→ **INPUT DATA**
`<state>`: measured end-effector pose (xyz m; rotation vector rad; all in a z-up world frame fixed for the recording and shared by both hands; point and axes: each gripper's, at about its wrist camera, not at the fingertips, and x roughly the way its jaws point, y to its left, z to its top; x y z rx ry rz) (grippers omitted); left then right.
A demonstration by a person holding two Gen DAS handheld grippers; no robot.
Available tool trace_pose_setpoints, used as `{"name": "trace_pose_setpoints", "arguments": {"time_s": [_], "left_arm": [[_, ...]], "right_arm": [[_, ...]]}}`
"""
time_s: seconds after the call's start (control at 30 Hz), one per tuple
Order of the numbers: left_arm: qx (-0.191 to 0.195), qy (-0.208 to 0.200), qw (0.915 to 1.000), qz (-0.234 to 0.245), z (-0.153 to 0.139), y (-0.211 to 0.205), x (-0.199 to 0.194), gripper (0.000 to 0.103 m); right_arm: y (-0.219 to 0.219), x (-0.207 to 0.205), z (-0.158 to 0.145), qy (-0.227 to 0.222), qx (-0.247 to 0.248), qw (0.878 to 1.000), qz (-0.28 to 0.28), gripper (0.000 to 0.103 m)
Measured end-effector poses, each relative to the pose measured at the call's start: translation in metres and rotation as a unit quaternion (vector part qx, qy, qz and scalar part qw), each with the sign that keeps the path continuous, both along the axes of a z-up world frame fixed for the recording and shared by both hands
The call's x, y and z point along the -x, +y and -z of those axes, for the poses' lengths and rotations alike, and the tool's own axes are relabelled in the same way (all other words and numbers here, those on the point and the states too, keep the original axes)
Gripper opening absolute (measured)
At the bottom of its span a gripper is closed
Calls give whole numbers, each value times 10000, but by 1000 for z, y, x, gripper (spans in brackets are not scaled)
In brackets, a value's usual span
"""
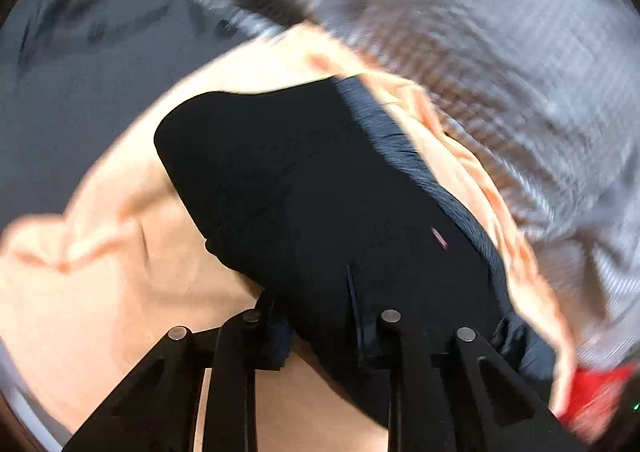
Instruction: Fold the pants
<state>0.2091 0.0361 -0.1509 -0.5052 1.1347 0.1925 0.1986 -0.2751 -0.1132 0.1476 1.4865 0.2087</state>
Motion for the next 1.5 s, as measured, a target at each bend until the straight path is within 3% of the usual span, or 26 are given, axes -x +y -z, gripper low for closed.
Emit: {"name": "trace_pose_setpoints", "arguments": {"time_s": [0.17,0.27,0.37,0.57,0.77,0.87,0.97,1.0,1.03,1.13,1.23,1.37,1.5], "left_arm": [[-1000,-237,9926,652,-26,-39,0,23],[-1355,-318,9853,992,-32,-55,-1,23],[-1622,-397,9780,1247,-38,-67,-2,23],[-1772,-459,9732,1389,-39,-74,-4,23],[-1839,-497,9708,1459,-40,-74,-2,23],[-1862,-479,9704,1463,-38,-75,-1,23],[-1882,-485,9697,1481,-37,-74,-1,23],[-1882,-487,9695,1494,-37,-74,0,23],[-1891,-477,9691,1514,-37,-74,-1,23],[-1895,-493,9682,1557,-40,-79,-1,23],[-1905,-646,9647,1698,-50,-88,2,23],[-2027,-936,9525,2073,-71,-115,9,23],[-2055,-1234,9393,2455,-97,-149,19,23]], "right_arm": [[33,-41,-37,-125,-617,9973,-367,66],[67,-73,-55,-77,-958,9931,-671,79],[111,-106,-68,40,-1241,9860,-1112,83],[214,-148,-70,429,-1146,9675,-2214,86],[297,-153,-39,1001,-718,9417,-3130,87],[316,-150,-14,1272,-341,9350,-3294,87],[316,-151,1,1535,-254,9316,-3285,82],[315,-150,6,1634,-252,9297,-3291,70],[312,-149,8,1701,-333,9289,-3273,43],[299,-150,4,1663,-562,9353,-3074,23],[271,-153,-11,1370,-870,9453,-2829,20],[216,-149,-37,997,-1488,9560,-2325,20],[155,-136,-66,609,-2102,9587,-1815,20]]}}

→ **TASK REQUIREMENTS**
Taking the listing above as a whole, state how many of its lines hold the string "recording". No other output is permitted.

→ **TASK ANSWER**
2